Gather each line containing the string "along" from these entries.

Dataset entries:
*** Begin section ***

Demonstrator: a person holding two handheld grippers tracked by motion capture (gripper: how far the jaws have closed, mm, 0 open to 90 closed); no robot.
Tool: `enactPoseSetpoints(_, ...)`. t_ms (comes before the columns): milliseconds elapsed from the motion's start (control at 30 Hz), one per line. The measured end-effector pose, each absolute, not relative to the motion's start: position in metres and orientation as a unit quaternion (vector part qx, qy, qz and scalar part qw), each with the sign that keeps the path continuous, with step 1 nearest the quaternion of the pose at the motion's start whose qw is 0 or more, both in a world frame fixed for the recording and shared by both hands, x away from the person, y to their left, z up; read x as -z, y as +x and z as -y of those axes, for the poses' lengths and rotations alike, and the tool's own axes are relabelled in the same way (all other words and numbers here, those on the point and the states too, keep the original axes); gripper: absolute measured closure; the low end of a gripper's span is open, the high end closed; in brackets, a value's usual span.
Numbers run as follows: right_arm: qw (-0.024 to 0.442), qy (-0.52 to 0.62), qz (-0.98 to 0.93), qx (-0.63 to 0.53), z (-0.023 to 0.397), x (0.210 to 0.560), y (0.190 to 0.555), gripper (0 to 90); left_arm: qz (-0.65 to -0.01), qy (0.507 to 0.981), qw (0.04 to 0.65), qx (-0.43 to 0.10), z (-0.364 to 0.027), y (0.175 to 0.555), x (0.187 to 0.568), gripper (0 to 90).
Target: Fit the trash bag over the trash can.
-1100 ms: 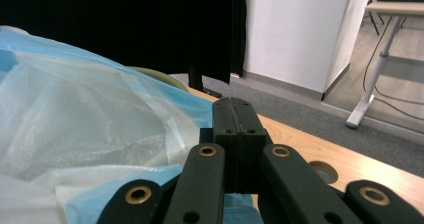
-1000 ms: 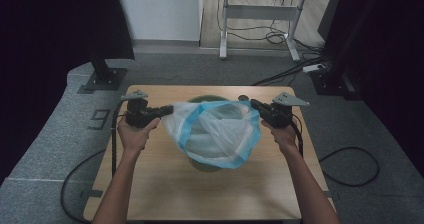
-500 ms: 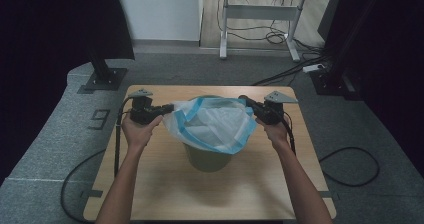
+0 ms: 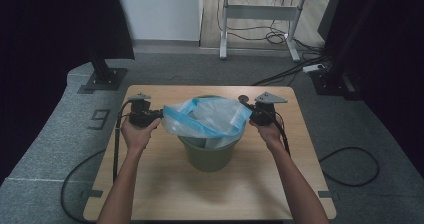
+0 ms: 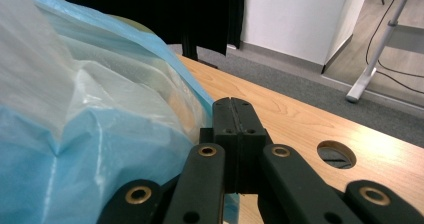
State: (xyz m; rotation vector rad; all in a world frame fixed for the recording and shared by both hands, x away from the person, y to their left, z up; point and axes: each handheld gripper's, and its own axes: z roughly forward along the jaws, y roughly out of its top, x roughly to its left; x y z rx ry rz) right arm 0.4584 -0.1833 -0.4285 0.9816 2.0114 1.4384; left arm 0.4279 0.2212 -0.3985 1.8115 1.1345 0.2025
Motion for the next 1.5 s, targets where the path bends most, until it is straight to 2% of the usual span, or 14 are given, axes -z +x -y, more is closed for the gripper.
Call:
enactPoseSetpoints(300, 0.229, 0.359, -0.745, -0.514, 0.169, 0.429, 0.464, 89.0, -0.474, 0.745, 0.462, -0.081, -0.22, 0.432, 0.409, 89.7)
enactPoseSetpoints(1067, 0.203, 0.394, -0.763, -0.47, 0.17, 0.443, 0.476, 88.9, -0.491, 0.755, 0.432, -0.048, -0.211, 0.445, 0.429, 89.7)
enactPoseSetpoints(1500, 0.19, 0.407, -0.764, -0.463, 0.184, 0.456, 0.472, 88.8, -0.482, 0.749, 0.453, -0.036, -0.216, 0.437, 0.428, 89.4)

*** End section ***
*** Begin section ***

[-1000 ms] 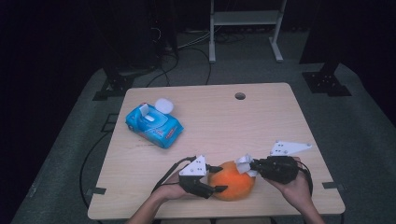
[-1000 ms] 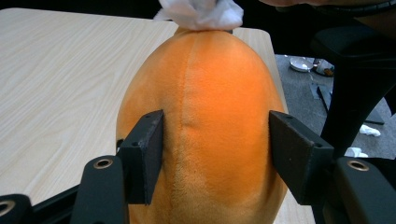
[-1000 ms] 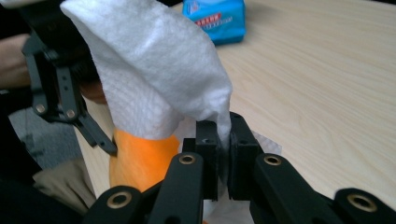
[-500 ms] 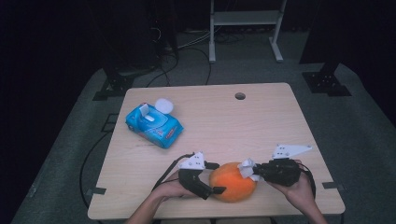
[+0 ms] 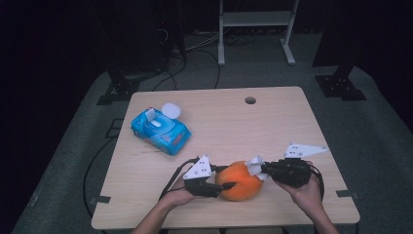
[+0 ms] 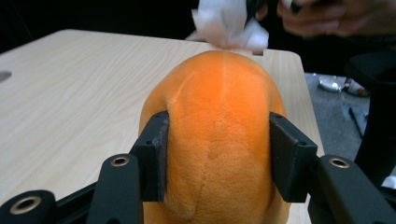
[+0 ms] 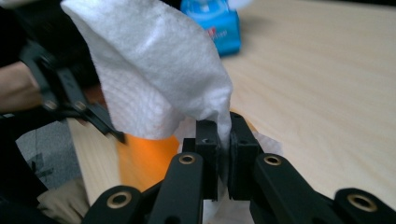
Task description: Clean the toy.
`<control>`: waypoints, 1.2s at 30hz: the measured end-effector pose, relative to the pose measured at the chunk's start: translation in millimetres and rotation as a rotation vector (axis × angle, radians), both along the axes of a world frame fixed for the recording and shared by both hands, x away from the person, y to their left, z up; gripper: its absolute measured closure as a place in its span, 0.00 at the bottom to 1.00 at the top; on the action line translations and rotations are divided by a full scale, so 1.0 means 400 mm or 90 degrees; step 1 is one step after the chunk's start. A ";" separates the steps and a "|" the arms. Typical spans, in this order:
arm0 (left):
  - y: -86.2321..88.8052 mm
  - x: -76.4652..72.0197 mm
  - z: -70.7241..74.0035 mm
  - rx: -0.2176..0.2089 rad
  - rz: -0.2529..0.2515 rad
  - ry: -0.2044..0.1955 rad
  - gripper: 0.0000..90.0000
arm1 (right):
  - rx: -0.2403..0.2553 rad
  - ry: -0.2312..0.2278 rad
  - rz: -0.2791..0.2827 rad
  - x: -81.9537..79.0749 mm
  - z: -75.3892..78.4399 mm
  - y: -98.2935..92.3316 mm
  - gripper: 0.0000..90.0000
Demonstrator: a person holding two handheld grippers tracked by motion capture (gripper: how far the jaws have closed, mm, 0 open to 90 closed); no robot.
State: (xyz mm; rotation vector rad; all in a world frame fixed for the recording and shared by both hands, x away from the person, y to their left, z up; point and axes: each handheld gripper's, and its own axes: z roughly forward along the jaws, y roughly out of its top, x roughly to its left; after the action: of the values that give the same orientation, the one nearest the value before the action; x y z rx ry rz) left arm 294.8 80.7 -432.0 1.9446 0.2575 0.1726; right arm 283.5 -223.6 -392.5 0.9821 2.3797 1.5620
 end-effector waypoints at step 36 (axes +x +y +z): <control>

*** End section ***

Result of this task:
State: (xyz m; rotation vector rad; all in a world frame fixed for the recording and shared by both hands, x away from the person, y to their left, z up; point and axes: each handheld gripper's, and its own axes: z roughly forward along the jaws, y roughly out of its top, x roughly to its left; x y z rx ry rz) right arm 0.4584 -0.1833 -0.4285 0.9816 2.0114 1.4384; left arm 0.4279 0.2212 -0.3985 1.8115 1.1345 0.2025
`<control>`: waypoints, 1.2s at 30hz: the measured end-effector pose, relative to the pose measured at the chunk's start: translation in millimetres and rotation as a rotation vector (axis × angle, radians), both along the axes of a world frame fixed for the recording and shared by both hands, x away from the person, y to their left, z up; gripper: its absolute measured closure as a place in its span, 0.00 at the bottom to 1.00 at the top; on the action line translations and rotations are divided by a full scale, so 1.0 means 400 mm or 90 degrees; step 1 is one step after the chunk's start. A ";" separates the steps and a "|" the arms. Typical spans, in this order:
State: (xyz mm; rotation vector rad; all in a world frame fixed for the recording and shared by both hands, x away from the person, y to their left, z up; point and axes: each handheld gripper's, and its own axes: z roughly forward along the jaws, y roughly out of its top, x roughly to its left; after the action: of the values that give the same orientation, the one nearest the value before the action; x y z rx ry rz) left arm 294.8 80.7 -432.0 1.9446 0.2575 0.1726; right arm 283.5 -223.6 -392.5 0.9821 2.3797 1.5620

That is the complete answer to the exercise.